If you’re intent on a community, you can find details of a mailing list here.
LOGalyze is a relatively flexible and powerful offering that will work nicely for single-system deployments that seek to combine logging from known sources like Postfix, Apache, etc., and produce the output in CSV, PDF, HTML or similar formats. Yes, it doesn’t do everything, but since it was a commercial product at one time, it does so rather well.
When it comes to choosing a tool for the job, I have two criteria: it has to be focused, and it has to be backed by an active business model. The problem with open-source software, in general, is that a few months/years down the road, chances of stagnation or death are high. There’s no count of how many logging tools were launched with gusto, only to be found now in the GitHub graveyard.
Measured by this yardstick, LogPacker is a favorite for me.
As you can tell from the screenshot, LogPacker is all about logs, and nothing else. Their push is definitely towards their cloud offerings, but you are more than welcome to download and install it on your servers (GitHub page here).
Clustering and aggregation are available for those wanting to use it on a non-trivial scale, and enterprise plans are available who want to work with the API or need larger deployments. A refreshingly minimalistic (focused, though not feature-poor) take on logging management, in my opinion!
I’m sure there are those among us who don’t want all the ceremony associated with a “unified,” “centralized” logging system. Their business comes from single servers, and they’re looking for something quick and efficient for watching their log files. Well, say hello to Logwatch.
Once installed, LogWatch can scan your system logs and create a report of the type you want. It’s a somewhat dated piece of software (read “reliable”), though, and was written in Perl. So, you’ll need Perl 5.6+ on your server to run it. I don’t have any screenshots to share as it’s a purely command line, daemonized process.
If you’re a CLI junkie and have a love for the old-school way of doing things, you’ll love Logwatch!
The Syslog-ng tool was developed as a way to process Syslog (an established client-server protocol for system logging) data files in real-time. Over time, though, it has come to support other data formats: unstructured, SQL, and NoSQL. How the Syslog protocol works are pretty much summed up neatly in the following illustration.
syslog-ng is a production-grade, reliable log collection and classification tool that was written in C and has been an established name in the industry for long. The best part is its extensibility, allowing you to write plugins in C, Python, Java, Lua, or Perl.
Short for (Log Navigator), lnav is a pure-terminal tool that works on a single machine, single directory. It’s for those who have their logging unified into a single directory or want to filter and display real-time logs from a single source.

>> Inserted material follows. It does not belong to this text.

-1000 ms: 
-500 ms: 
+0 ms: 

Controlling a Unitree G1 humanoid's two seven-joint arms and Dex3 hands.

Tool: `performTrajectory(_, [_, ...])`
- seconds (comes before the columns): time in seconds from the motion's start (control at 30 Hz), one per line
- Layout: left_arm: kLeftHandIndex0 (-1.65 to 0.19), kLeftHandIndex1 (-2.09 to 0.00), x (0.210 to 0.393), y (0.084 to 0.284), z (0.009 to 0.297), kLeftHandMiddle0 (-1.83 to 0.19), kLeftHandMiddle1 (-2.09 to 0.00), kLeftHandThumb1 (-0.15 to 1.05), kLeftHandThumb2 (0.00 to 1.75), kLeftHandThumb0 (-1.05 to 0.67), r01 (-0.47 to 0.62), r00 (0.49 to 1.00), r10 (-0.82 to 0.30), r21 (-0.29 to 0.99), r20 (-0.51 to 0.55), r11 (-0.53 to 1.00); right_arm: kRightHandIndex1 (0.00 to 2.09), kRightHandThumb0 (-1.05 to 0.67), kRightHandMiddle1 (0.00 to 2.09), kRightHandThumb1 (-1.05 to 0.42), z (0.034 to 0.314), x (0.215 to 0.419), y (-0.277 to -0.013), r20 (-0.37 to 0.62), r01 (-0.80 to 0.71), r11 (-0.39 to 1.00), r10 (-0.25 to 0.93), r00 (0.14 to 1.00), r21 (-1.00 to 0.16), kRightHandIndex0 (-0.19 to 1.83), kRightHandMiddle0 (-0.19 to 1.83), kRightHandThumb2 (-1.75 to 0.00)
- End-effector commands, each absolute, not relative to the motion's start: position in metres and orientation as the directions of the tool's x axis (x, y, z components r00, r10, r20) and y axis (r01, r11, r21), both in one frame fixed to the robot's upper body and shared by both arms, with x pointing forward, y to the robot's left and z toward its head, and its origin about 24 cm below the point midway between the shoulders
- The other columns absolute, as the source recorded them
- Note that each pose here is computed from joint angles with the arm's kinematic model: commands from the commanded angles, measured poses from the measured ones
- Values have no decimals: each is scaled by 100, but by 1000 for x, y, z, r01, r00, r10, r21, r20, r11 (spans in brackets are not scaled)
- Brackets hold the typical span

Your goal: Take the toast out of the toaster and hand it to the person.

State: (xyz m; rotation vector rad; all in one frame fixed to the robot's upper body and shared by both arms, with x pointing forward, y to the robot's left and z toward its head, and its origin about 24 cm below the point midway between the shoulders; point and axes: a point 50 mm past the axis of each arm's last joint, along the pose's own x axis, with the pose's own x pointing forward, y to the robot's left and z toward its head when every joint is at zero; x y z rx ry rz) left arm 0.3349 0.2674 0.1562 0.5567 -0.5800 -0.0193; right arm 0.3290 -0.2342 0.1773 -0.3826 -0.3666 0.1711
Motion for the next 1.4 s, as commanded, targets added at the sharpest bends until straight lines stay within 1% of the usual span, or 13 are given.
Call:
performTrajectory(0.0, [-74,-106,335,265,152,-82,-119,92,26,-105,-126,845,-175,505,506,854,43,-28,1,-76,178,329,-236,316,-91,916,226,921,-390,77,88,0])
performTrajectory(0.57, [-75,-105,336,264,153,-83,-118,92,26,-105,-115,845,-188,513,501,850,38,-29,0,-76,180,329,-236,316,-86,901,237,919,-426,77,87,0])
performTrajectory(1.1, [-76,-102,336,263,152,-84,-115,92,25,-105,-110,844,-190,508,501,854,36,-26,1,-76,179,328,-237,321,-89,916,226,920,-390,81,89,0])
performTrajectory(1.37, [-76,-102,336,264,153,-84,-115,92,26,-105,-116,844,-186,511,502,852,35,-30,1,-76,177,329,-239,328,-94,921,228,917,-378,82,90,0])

If you thought lnav was nothing more than glorified
grep you’d be wrong. There are several features that will make you fall in love with it: time-series view, pretty-printing (for JSON and other formats), color-coded log sources, powerful filters, ability to understand several logging protocols, and more.
It’s just that sometimes you want a zero-hassle, zero setup, maybe-temporary logging layer, and lnav fits the bill perfectly!
And there you have it!
It was a hard list to compile, to be frank, as logging isn’t as popular as, say, content management, and all mindshare seems to have been grabbed by three or four tools. Still, everyone’s needs are different, and I’ve tried to cover them extensively.
From silly command-line, no-setup tools to full-blown data juggernauts, it’s all here! Did I miss something? Of course, I did!